[THE TASK] Every line holding the string "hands" should be copied out of the listing.

[COLLECTED MATERIAL]

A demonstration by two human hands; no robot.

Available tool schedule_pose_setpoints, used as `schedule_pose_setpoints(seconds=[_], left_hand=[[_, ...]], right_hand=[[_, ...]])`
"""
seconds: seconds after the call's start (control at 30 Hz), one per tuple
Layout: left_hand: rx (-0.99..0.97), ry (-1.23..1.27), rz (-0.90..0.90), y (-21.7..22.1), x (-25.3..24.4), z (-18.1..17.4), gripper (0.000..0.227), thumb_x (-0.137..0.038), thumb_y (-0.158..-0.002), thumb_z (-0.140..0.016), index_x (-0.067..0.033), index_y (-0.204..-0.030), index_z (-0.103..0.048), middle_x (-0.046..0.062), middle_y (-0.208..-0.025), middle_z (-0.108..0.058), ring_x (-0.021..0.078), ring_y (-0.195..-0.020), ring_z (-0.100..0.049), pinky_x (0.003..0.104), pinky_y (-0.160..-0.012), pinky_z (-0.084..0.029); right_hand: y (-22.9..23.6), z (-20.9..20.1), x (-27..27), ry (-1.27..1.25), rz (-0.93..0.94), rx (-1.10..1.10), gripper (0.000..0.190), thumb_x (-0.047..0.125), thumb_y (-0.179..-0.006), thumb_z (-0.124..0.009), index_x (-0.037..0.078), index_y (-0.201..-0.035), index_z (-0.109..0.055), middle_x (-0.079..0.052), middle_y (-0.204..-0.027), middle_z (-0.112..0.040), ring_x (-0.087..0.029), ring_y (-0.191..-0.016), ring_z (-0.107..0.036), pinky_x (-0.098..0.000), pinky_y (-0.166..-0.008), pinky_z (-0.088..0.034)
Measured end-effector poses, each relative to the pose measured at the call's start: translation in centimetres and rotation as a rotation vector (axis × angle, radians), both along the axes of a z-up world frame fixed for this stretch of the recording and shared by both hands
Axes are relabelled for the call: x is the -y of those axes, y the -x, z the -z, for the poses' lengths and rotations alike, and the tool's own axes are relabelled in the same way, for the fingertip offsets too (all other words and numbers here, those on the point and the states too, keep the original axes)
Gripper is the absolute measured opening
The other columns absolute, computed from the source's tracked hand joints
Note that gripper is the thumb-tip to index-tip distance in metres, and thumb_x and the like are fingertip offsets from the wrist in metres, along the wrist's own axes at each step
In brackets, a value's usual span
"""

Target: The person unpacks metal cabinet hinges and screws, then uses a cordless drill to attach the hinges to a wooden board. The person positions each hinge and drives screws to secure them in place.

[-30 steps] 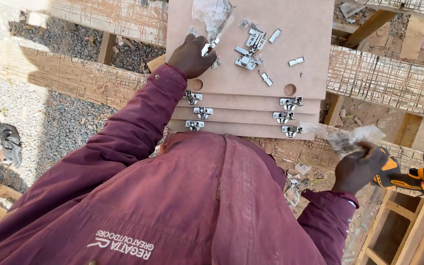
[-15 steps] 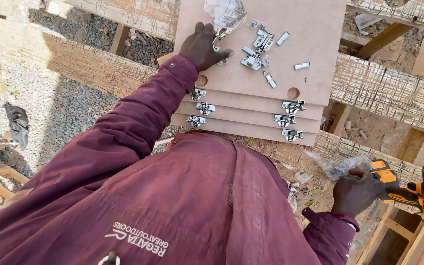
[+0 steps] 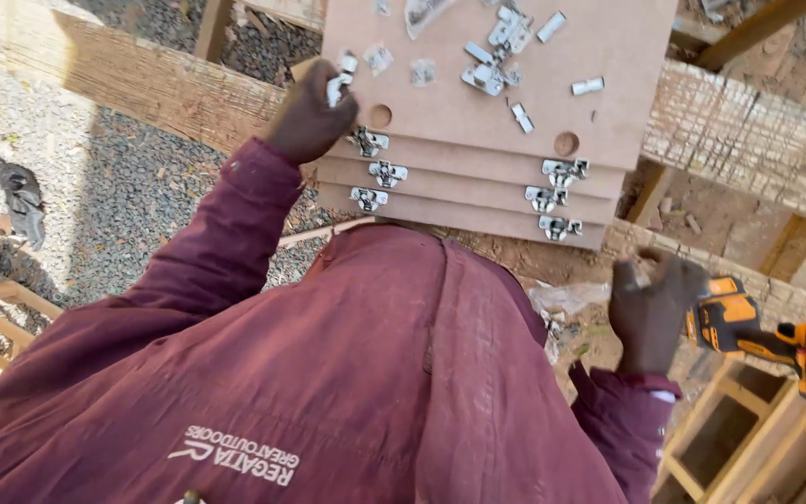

[WRITTEN RESPONSE]
A demonstration by two human hands; no robot.
Measured end-effector poses, each relative to the pose measured at the call's start: translation in centimetres and rotation as a rotation vector (axis × angle, radians), both along the axes of a z-up world frame fixed for this stretch of the recording and shared by both hands

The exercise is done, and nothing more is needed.